* [TASK BRIEF]
Copy, from the material below, each line where "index" shows up.

** Opening SOURCE DATA block **

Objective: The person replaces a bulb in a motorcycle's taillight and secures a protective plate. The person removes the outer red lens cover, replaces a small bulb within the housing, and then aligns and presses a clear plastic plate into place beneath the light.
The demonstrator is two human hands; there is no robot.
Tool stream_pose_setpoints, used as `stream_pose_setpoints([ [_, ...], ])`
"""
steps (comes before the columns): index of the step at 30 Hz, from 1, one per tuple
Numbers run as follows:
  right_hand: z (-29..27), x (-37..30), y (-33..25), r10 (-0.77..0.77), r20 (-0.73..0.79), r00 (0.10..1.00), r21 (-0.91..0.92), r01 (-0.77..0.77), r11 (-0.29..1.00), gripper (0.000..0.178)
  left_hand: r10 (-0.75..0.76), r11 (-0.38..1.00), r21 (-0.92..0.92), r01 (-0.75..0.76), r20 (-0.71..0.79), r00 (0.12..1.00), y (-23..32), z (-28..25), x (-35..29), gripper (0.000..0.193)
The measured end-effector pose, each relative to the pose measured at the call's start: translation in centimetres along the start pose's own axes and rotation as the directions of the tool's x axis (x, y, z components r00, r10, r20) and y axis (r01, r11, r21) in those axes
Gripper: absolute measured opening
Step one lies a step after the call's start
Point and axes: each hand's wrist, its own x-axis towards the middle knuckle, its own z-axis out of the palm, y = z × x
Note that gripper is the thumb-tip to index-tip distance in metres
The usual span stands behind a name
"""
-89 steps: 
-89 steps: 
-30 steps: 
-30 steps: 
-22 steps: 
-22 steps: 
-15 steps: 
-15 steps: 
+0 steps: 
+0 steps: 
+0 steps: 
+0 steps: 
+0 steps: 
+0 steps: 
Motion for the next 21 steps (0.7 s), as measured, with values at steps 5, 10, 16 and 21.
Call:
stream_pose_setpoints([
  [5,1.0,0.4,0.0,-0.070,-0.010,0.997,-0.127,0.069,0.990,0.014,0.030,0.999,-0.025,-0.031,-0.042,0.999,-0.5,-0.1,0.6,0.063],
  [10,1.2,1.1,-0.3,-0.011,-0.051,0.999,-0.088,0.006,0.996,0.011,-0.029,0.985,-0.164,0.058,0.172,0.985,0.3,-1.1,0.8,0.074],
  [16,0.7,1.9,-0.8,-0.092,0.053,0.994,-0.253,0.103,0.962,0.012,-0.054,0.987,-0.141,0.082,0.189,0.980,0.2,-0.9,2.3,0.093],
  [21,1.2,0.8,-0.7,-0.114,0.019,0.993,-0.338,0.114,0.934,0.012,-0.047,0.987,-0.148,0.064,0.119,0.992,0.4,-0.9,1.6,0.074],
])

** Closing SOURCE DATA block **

* [SOLUTION]
steps (comes before the columns): index of the step at 30 Hz, from 1, one per tuple
Note that gripper is the thumb-tip to index-tip distance in metres

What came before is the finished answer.